EXERCISE DETAILS :: Set down the lines of the data exactly, starting at the first and stopping after the line containing "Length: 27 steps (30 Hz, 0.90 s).".

INFORMATION GIVEN ::
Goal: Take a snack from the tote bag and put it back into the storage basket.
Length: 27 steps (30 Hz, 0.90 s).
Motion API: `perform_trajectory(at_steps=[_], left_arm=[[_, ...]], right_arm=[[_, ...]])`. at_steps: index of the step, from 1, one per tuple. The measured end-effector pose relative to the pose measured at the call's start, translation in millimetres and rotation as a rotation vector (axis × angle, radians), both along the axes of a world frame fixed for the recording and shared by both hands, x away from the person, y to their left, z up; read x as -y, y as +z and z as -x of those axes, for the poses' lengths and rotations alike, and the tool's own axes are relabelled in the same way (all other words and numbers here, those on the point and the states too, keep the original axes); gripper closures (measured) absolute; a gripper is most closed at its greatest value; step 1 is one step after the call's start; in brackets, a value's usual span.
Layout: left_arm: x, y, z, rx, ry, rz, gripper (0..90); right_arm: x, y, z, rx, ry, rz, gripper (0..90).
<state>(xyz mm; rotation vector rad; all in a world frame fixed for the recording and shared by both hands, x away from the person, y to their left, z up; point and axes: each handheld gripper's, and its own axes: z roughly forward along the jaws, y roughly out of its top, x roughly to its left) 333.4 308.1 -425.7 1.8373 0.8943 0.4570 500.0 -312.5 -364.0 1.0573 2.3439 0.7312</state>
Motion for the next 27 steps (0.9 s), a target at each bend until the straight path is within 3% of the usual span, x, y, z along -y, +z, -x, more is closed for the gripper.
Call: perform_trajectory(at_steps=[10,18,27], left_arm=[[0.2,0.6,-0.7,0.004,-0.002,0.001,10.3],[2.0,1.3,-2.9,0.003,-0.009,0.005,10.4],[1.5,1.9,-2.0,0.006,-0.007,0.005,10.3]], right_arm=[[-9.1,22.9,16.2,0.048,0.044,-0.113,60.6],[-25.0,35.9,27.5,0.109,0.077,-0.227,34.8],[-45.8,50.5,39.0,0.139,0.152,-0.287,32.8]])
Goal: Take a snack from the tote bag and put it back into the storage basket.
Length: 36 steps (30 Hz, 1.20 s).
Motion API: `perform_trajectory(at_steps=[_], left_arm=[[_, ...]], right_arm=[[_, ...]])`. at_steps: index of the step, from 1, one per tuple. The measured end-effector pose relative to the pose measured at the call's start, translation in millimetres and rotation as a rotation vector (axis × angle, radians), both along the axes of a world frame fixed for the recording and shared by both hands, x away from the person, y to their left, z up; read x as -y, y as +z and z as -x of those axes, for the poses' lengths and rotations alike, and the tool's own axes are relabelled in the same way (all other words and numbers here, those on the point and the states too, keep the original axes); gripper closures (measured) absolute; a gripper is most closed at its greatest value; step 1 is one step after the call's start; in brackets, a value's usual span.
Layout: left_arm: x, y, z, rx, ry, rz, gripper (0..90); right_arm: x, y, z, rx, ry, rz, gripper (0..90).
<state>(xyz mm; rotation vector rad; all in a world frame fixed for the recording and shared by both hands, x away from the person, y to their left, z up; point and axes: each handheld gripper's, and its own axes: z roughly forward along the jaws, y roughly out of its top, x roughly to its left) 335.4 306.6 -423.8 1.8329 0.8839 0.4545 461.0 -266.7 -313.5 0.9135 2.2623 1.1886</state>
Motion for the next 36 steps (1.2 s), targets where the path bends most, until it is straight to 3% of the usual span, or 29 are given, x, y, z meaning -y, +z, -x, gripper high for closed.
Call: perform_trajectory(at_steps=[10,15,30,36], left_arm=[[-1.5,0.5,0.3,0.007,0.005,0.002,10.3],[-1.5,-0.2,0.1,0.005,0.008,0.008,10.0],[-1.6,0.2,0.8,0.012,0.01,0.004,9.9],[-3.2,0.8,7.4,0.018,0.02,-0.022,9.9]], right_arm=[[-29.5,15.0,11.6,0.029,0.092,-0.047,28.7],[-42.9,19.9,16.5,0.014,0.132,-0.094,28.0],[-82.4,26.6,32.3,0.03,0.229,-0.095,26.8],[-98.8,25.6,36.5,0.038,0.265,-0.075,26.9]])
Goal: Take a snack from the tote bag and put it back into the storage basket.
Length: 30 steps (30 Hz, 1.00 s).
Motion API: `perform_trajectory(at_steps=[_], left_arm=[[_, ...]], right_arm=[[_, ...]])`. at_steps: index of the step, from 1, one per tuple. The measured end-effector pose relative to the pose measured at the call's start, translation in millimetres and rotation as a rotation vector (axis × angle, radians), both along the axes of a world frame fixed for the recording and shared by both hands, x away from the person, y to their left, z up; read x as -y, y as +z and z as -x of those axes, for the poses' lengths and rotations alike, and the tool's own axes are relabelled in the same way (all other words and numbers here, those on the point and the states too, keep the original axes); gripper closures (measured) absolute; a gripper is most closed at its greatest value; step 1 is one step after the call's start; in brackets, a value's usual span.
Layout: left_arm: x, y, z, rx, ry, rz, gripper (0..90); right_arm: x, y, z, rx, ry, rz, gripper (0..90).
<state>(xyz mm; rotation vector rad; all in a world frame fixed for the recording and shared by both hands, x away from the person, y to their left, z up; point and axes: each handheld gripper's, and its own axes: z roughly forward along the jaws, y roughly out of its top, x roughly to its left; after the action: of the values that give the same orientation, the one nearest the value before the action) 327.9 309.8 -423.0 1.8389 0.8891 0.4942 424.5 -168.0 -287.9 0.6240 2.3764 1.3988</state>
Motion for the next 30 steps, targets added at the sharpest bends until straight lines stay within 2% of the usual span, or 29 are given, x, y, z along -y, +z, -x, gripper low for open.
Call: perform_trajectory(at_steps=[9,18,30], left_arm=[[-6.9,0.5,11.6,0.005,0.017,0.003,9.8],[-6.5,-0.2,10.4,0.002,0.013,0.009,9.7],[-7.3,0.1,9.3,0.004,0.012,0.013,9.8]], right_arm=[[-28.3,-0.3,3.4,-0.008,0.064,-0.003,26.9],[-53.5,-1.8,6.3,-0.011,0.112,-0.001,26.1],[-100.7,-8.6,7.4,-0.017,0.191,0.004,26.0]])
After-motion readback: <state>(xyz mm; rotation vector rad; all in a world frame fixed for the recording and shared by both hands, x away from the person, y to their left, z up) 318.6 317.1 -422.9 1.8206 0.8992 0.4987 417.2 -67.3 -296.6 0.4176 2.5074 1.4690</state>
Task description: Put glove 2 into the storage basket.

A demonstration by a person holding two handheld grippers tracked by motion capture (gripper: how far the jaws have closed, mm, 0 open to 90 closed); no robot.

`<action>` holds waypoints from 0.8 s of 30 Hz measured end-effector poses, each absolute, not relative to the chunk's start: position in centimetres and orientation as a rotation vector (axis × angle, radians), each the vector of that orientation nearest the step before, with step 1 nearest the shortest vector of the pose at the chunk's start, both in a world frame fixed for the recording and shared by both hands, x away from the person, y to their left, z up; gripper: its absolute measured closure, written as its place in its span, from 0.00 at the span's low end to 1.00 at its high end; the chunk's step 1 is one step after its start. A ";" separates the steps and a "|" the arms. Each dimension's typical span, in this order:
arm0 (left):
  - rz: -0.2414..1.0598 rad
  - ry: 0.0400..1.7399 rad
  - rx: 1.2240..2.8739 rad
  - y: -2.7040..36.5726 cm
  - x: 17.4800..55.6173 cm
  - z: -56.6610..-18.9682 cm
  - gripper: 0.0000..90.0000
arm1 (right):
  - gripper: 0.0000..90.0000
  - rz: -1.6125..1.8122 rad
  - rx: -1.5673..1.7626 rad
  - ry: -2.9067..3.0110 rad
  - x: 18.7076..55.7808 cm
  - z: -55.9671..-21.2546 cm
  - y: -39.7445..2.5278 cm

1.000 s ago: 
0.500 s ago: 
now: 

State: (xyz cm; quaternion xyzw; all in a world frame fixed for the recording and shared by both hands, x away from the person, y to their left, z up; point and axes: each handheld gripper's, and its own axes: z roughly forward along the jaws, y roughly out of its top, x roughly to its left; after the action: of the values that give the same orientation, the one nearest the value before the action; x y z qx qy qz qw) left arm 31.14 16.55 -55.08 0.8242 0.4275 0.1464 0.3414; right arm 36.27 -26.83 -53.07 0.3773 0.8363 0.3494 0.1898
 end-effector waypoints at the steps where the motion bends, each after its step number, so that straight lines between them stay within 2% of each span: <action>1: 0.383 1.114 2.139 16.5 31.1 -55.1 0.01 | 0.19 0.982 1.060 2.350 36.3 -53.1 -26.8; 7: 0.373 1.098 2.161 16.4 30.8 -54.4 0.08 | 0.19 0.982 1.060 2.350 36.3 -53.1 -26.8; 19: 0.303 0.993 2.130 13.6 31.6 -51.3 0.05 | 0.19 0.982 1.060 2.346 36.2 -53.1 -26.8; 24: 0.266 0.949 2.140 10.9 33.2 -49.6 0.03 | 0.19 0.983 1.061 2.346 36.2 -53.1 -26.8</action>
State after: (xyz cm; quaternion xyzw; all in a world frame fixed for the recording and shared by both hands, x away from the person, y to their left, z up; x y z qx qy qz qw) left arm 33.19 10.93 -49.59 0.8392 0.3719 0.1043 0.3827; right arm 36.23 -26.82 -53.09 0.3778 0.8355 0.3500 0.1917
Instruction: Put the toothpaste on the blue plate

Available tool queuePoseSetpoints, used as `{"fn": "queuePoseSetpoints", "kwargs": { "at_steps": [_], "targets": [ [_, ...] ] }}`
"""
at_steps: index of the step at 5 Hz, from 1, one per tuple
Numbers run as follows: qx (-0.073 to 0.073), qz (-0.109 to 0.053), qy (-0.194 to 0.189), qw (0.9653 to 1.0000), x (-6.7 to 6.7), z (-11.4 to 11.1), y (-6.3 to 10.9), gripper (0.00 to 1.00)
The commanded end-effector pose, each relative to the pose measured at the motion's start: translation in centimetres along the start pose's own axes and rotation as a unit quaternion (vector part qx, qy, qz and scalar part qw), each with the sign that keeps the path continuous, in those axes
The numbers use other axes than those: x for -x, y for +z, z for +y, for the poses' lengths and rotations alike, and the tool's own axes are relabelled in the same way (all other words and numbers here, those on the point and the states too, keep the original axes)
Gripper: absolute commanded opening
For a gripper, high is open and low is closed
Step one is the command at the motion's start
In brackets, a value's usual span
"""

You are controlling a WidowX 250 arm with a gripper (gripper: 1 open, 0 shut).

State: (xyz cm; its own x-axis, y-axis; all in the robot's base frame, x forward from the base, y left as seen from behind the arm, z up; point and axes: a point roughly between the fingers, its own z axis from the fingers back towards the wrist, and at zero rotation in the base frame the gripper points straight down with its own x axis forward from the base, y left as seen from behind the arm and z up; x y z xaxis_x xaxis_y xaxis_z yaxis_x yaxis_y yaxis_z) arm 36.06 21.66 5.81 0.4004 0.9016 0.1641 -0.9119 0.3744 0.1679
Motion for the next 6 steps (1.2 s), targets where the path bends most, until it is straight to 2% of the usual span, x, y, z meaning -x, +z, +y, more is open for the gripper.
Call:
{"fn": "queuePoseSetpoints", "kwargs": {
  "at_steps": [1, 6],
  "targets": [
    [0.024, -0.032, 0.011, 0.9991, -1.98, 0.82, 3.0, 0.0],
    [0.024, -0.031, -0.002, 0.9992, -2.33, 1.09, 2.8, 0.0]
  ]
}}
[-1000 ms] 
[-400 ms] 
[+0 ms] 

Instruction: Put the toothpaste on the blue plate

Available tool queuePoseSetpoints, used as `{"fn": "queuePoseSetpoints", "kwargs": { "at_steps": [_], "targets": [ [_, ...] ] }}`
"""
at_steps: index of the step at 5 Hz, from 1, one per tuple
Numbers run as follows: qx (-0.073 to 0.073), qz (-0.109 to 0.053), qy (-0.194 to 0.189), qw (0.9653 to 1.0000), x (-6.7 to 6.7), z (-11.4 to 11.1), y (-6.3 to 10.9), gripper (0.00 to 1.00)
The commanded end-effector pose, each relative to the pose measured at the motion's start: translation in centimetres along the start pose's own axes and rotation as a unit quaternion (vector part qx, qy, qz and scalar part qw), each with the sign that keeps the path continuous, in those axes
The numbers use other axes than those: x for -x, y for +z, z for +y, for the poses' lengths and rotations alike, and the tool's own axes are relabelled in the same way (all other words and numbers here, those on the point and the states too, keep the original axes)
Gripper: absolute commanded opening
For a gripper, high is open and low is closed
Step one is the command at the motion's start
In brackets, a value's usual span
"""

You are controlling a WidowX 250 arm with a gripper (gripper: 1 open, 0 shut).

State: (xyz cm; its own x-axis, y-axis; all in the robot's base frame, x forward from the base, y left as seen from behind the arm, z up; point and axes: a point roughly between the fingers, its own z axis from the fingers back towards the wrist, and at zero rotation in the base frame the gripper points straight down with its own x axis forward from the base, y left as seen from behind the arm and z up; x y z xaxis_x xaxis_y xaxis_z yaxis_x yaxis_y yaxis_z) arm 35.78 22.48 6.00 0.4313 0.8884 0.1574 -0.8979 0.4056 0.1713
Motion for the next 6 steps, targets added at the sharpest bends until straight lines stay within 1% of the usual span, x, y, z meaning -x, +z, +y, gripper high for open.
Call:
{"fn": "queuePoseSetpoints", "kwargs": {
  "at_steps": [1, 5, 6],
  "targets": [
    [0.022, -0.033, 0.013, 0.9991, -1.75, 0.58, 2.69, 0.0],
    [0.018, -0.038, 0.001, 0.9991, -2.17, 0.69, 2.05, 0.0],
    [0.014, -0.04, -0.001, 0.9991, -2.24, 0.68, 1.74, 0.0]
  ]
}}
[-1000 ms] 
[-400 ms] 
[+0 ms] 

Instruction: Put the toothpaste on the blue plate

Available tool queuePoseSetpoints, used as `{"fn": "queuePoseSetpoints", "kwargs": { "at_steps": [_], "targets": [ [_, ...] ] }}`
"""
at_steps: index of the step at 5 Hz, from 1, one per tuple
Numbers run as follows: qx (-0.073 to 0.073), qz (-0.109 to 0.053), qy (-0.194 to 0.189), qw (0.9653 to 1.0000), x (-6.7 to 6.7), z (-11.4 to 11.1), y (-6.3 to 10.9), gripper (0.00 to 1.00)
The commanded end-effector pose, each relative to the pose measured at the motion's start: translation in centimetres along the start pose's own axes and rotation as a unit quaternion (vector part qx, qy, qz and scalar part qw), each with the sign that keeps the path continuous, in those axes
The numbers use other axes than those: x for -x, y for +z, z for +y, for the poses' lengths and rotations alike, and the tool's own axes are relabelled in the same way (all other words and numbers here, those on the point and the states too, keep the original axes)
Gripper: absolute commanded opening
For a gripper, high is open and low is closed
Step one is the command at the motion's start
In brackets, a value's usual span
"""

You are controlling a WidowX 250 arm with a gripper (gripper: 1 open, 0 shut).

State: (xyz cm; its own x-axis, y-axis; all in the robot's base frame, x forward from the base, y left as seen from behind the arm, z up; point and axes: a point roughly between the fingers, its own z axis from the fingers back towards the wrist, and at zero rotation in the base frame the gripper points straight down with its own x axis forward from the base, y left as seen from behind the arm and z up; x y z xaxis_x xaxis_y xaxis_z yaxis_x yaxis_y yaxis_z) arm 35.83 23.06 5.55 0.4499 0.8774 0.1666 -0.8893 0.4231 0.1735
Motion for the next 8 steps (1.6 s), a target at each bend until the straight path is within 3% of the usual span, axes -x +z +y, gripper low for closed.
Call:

YOUR SOLUTION ::
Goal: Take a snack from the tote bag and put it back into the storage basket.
Length: 27 steps (30 Hz, 0.90 s).

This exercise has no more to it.